Massively Parallel Solving of Math Problems

VCLA hosted a talk by Marijn Heule

ABSTRACT

Progress in satisfiability (SAT) solving has enabled determining the correctness of complex systems and answering long-standing open questions in mathematics. The SAT solving approach is completely automatic and can produce clever though potentially gigantic proofs. This technology will become increasingly important to verify security and safety properties of critical systems. Moreover, we can have confidence in the correctness of the answers, because highly trustworthy systems can validate the underlying proofs regardless of their size.

Martin Heule illustrates the success of the completely automatic SAT solving approach by presenting the solutions of two hard math problems: the Boolean Pythagorean Triples problem and the Schur Number Five problem. Since the 1980s one of the problems which solution has been eluding mathematicians was the Boolean Pythagorean triples problem. The problem was solved in 2016 by Marijn Heule with the largest mathematical proof in the history for which generation a supercomputer needed 2 days. The proof needed to be checked for correctness by a computer as a human check would demand about 30,000 hours of one´s life. However, the enormous size of these proofs is not important - in fact, shorter proofs would have been preferable. Still, its size shows that automated tools, combined with supercomputing, facilitate solving bigger problems.
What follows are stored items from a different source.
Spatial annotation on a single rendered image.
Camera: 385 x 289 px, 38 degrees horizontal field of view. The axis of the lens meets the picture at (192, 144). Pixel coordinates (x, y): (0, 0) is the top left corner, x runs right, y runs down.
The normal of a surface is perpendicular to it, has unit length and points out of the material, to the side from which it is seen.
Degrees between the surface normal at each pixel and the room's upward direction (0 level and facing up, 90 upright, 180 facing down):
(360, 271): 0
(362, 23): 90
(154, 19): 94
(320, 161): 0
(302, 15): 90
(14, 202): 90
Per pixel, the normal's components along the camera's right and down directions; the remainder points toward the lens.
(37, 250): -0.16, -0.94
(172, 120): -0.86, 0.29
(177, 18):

At the same time, a question arises: is there a way for a prompter human check of the mathematical proofs generated by a computer?

Marijn Heule, University of Texas at Austin

BIO

Marijn Heule is a Research Assistant Professor at the University of Texas at Austin whose research focuses on major challenges in automated reasoning. Marijn Heule´s current research focusses on two major challenges for SAT solving. The first challenge is the exploitation of the potential of high-performance computing. The second is validating the results of SAT solvers and related tools. His computer-aided solutions of long-standing mathematical problems such as the Pythagorean Triples Problem and the computation of the fifth Schur Number have received substantial media coverage.

In 2018 Marijn Heule, and Benjamin Kiesl and Adrian Rebola-Pardo (PhD students of the FWF-funded doctoral college Logical Methods in Computer Science – LogiCS at TU Wien) received the Best Paper Award at the premier international conference on all topics in automated reasoning, IJCAR 2018 in Oxford, UK. The best paper award recognizes the originality and significance of the awarded paper “Extended Resolution Simulates DRAT”, which for the first time provides a mathematical argument showing that Tseitin’s old system of proof checking was actually already powerful enough to do everything that can be done by modern approaches. The paper finally bridges the gap between proofs of the present and of the past, thereby helping the humans to actually better understand computer-generated proofs.